Mastriano may have skipped this particular event, but don't think that means he's not fully on board with all this stuff. For one thing, Mathias' reporting suggests that the decision to back away was made at the last minute. The Mastriano campaign had a prominent booth at the event and then hastily packed up to leave before the program was over. Plus, as Mathias tweeted, "plenty of people in [Mastriano's] orbit, people who have spoken at his rallies, have been here all wknd." For instance, Julie Greene — a self-proclaimed "prophet" who has campaigned with Mastriano in the past — spoke at the event. Greene believes that Joe Biden is secretly dead and that House Speaker Nancy Pelosi "loves to drink the little children's blood."
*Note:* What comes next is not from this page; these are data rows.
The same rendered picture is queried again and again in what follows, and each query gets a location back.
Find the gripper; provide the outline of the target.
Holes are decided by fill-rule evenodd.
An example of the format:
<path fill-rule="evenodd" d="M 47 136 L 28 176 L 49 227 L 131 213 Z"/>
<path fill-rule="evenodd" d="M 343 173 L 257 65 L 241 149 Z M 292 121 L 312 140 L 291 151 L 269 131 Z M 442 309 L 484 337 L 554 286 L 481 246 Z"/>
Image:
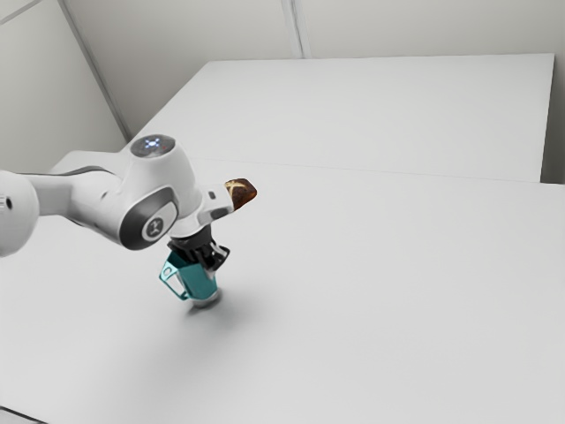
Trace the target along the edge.
<path fill-rule="evenodd" d="M 225 263 L 230 254 L 228 247 L 215 243 L 210 225 L 188 237 L 172 237 L 168 247 L 183 260 L 201 265 L 209 280 L 215 280 L 215 271 Z"/>

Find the brown bread roll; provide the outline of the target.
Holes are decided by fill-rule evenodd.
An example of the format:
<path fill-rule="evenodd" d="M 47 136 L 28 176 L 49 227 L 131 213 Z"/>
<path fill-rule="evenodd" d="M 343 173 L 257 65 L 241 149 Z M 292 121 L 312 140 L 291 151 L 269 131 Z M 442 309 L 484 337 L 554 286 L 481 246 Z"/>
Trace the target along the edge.
<path fill-rule="evenodd" d="M 232 200 L 233 208 L 238 210 L 257 196 L 257 189 L 246 178 L 234 178 L 224 183 Z"/>

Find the teal faceted mug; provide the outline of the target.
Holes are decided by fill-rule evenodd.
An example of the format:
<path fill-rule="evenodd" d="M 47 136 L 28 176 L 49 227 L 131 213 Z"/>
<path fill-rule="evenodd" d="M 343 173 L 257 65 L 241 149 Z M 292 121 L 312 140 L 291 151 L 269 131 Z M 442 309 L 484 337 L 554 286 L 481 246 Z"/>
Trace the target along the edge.
<path fill-rule="evenodd" d="M 171 252 L 162 266 L 160 280 L 180 299 L 197 308 L 212 305 L 220 298 L 216 280 L 209 280 L 198 263 L 189 263 Z"/>
Much has been made of the fact that Mastriano flat-out avoids all legitimate media, choosing to only appear on right-wing propaganda outlets. The assumption has largely been that Mastriano's working with a "turn out the base" theory of politics: If he can get the conspiracy-theory fanatics hyped, they will somehow outstrip the normal voters, who tend to turn out in lower numbers for the midterms. 

In a recent interview with one of the far-right networks he deigns to speak to, Mastriano claimed that "the Children's Hospital of Philadelphia is grabbing homeless kids and ... experimenting on them with gender transitioning."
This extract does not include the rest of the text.